# Distant Viewing Toolkit: Example Usage

This notebook introduces the usage of the Distant Viewing Toolkit to generate structured metadata from digitized moving images. The notebook is running in Google's Colab environment, which simplifies the installation process.  Instructions setting up the software on your own machine can be found on the project's [GitHub page](https://github.com/distant-viewing/dvt). 

To run the code on this page, just click on a block of code and either hit run button on the left of the code or type ⌘/Ctrl+Enter. You may be prompted to log into a Google account before executing the code.

**Note**: This notebook can be run using a free GPU instance, which significantly speeds up the processing of the example data. To do this, select *Runtime > Change runtime type* using the menu above and select GPU as the Hardware accelerator. This must be done before running any of the code below.

### Setup

This notebook is running on a default installation of Python 3.7, but does not yet have the Distant Viewing Toolkit or all of its dependencies installed. To  do this, run the following block of code (this may take a minute or two).

In [None]:
%tensorflow_version 2.x
%pip install --upgrade -q git+https://github.com/distant-viewing/dvt.git@14715eb228aabf6561ddb876bbd1b339c29d71bc

Next, we need to grab a video file that we will apply the toolkit to. Run the following code to upload a short clip from the film *All the President's Men*:

In [2]:
!wget -q https://github.com/distant-viewing/dvt-tutorial/raw/master/videos/all-presidents-men-sample.mp4

Instructions for uploading your own files are included below.


### Running the Toolkit

Now, we are ready to load and run the Distant Viewing toolkit over the video file. To start, we will load functions and modules by running the following block of code:

In [14]:
from dvt.pipeline.csv import VideoCsvPipeline
from os.path import join
import pandas as pd
from IPython.display import Image

Next, we will run a default sequence of computer vision algorithms over the video file by running the following line of code.

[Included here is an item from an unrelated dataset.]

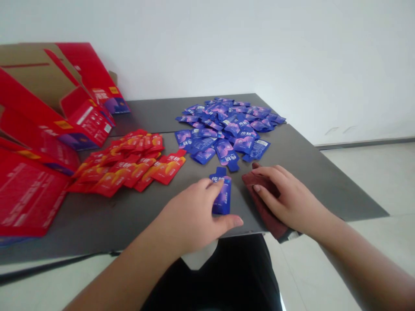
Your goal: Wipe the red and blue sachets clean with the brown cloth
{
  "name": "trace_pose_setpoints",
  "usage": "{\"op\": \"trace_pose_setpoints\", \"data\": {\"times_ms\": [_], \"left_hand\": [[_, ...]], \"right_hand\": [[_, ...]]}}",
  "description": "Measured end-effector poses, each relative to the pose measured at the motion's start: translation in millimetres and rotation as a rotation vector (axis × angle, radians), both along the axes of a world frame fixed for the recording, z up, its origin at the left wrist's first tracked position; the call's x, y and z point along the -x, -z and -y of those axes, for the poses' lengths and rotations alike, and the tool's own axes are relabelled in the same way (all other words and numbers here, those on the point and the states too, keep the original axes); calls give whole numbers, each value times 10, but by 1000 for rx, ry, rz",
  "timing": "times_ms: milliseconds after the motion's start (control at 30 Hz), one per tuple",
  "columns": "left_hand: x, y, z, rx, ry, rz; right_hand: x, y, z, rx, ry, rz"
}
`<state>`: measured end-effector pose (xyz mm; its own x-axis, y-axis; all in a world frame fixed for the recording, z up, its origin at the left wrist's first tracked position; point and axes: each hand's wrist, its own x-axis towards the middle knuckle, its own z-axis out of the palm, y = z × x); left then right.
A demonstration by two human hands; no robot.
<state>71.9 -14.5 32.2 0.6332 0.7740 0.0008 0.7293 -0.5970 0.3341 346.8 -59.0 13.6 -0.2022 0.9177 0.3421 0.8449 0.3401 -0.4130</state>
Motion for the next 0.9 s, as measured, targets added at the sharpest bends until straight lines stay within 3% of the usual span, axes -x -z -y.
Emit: {"op": "trace_pose_setpoints", "data": {"times_ms": [100, 200, 267, 633, 800, 900], "left_hand": [[93, 154, -137, -25, 39, 77], [102, 285, -218, 73, 139, 98], [112, 322, -208, 126, 167, 129], [210, 336, -81, 75, 101, 304], [226, 309, -98, 87, 76, 312], [239, 314, -79, 79, 28, 298]], "right_hand": [[246, -136, -73, 73, -162, -64], [491, -215, -142, 234, -384, -121], [616, -222, -163, 320, -462, -107], [887, -119, -356, 300, -267, 101], [857, -65, -469, 265, -200, 100], [794, 18, -518, 182, -80, 64]]}}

Note that this could take several minutes to complete; you may also see one or two warnings, though these can be safely ignored.

In [None]:
VideoCsvPipeline(finput="all-presidents-men-sample.mp4", dirout="dvt-output-csv", include_images=True).run()

You will know that the code is finished processing when the spinning icon on the left of the code stop moving and turns into a number in square brackets.

### Viewing the Output

We can now take a look at the output of the pipeline, which consists of several CSV files and extracted frames. Here is a list of the available files: 

In [None]:
!ls -l dvt-output-csv/all-presidents-men-sample/data

To illustrate, we will read a few of these into Python using the **pandas** module. Here, for example, are all of the faces in the detected cuts:

In [None]:
pd.read_csv("dvt-output-csv/all-presidents-men-sample/data/face.csv")

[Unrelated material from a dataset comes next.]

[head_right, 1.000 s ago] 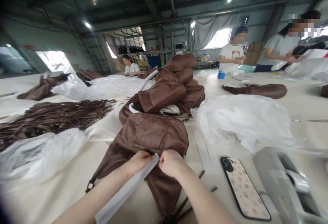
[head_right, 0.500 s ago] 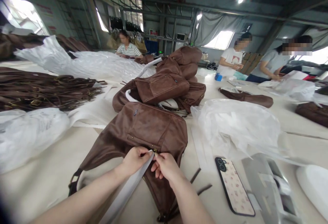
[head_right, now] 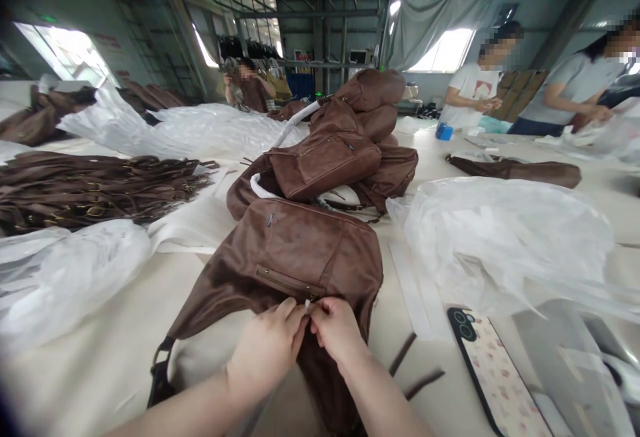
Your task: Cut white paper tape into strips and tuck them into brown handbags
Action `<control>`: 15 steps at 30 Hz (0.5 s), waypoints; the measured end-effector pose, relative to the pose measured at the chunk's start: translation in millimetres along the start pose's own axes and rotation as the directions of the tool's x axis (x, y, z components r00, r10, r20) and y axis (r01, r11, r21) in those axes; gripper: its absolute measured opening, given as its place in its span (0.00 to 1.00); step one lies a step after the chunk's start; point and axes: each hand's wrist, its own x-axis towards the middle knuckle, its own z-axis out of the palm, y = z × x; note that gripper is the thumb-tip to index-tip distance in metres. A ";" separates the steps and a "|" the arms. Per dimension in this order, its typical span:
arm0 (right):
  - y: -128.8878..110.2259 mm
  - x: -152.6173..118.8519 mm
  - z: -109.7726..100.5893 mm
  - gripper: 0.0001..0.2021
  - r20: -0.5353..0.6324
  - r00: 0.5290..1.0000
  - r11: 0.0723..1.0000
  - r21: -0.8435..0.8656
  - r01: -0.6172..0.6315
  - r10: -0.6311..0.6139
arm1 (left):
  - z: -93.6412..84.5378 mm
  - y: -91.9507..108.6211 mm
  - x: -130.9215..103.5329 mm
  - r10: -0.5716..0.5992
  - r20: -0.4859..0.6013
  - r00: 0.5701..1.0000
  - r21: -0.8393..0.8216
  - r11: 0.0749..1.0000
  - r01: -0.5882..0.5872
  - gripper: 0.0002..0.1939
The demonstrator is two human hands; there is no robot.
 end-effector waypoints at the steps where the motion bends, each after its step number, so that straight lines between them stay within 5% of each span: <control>1: -0.4 0.0 -0.2 0.13 -0.001 1.000 1.000 0.007 -0.003 0.003 | 1.3 1.8 -1.1 0.025 0.038 0.999 0.068 0.997 -0.028 0.14; 7: -1.4 -2.3 -1.4 0.19 0.034 0.999 0.999 0.054 -0.006 0.004 | 7.2 5.4 -3.3 0.053 0.095 0.994 0.143 0.988 -0.067 0.17; 11: -1.0 -2.8 -1.1 0.21 -0.011 0.998 0.998 0.032 0.061 -0.060 | 2.5 -4.3 -0.2 -0.064 0.016 0.998 -0.177 0.982 0.066 0.12; 13: -1.5 -2.7 -1.2 0.21 -0.019 0.996 0.995 0.036 0.090 -0.089 | 0.5 -11.7 3.6 -0.163 0.045 0.986 -0.491 0.856 0.164 0.10; 15: -2.8 -3.0 -0.1 0.21 -0.029 0.994 0.993 0.038 0.108 -0.107 | 0.8 -17.0 7.7 -0.188 0.244 0.951 -0.762 0.570 0.308 0.18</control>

And here are the detected objects:

In [None]:
pd.read_csv("dvt-output-csv/all-presidents-men-sample/data/obj.csv")

The pipeline has also extract the median frame from each detect shot, which we can use to confirm the extracted CSV data:

In [None]:
!ls -l dvt-output-csv/all-presidents-men-sample/img

For example, the first cut does show one person along with a wine glass (or at least something very similar to a wine glass filled with water):

In [None]:
Image("dvt-output-csv/all-presidents-men-sample/img/frame-000074.png")

And the second cut shoes another person with a similar wine glass as well as a tie:

In [None]:
Image("dvt-output-csv/all-presidents-men-sample/img/frame-000197.png")

You can change the code above to load ther other cuts and to view the other CSV files.

### Downloading the data

You may eventually want to download the extracted data to your local machine. This can be done by click *View > Table of contents* in the menu above, selecting the folder icon (third one down on the left-hand side), clicking on the three vertical dots icon to the right of the "dvt-output-csv" folder, and then selecting "Download".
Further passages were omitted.